If your business is sensitive in nature or you simply want to make sure that thieves don’t end up with your precious inventory or computer equipment, you probably have some type of a security system in place already.
Older security systems often have very simple alarms with motion detectors that an entire generation of thieves have learned how to disable. If this is what you are relying on today, it makes sense to consider an upgrade to a more sophisticated system that is harder to circumvent.
Older surveillance cameras also could only be viewed from one central location, which means that thefts could occur when security personnel step away momentarily.
Ethernet based security systems are scalable as your business grows, can send alarms to email addresses or mobile phones, and can allow a complete picture of your facility to be viewed over Ethernet connected security cameras from any Internet connection. The images from multiple cameras can be used to form a real time collage, which allows a wider area to be seen and analyzed for abnormalities.
The only down side is that they will require additional Cat 5 or Cat 6 cable to be run if you choose not to take the additional risk of using a wireless network.
Ethernet security cameras come in a wide variety of shapes, sizes, and features. Night vision cameras are available, as well as cameras that pan and zoom, include two way voice capabilities, and have hidden cabling to prevent hacking.
IP connected cameras can also send video or still images to any email address specified, allowing quick identification of intruders and enhanced communications with law enforcement personnel.
Another benefit is that hard disc drive storage of surveillance data that wasn’t possible with traditional CCTV systems is now enabled, as is computer enhancement of still images as well as video footage for greater clarity.

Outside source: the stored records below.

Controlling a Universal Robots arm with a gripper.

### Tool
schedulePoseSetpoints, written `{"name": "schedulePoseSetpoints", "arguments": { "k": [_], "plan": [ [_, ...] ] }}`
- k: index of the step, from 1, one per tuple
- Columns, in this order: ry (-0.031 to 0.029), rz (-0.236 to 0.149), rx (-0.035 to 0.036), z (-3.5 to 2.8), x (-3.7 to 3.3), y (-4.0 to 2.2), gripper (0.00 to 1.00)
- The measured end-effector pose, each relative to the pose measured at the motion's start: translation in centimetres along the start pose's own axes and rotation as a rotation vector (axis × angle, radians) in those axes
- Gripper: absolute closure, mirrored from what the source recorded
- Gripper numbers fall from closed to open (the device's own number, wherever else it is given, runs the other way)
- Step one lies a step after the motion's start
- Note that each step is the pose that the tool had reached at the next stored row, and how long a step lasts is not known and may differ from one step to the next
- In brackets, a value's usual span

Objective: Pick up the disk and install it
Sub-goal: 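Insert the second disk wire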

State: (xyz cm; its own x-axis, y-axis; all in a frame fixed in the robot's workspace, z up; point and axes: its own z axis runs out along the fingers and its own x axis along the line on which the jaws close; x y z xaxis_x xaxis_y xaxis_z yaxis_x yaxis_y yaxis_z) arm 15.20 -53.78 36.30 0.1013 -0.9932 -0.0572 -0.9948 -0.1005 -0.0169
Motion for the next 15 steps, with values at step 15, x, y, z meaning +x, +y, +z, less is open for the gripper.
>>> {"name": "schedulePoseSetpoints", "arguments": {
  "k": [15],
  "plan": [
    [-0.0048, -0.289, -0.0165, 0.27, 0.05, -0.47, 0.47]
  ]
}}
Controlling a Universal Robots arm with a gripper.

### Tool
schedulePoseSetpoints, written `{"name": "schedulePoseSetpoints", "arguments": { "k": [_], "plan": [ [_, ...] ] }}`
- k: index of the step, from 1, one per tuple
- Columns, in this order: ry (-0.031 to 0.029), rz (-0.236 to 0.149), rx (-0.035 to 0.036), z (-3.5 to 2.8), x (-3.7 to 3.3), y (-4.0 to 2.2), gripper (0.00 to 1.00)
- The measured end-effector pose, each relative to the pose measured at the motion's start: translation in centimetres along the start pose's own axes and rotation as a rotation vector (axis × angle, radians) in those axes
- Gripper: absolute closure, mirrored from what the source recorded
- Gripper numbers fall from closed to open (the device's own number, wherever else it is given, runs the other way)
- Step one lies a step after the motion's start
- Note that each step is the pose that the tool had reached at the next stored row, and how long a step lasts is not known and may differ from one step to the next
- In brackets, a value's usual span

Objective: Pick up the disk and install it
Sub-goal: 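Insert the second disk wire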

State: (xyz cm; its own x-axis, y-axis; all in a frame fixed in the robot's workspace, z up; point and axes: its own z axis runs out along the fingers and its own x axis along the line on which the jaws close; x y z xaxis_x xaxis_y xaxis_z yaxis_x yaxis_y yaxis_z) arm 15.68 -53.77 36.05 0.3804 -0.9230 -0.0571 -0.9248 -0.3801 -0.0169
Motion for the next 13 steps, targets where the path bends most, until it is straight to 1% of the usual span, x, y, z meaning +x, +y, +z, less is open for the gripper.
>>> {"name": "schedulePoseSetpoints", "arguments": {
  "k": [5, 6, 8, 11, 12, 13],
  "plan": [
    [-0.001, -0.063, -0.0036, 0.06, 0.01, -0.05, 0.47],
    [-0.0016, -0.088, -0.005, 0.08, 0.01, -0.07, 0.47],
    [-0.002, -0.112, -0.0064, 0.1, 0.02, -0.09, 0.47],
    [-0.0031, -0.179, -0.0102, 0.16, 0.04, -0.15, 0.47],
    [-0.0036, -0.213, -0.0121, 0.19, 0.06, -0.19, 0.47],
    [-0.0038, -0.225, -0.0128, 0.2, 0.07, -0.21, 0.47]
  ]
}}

These systems tend to be much more cost effective than traditional CCTV based systems too, as they don’t require expensive splitters, multiplexers, and repeaters. Enhanced competition among vendors continues to drive the price down, meaning having video added to your surveillance system no longer means high Capex.
The use of PoE or Power-over-Ethernet also means that only one wire needs to be run to each camera, instead of one for the signal and one to power the device. This streamlines installation of Ethernet based surveillance cameras, and helps keep them unobtrusive for stealth reasons.
Perhaps the greatest advantage of an Ethernet- based security system is that it can integrate seamlessly with your company network – allowing voice, video, security, and information processing to be synchronized. The entire capability of your network cabling can be brought to bear on solving tough security issues with this type of approach.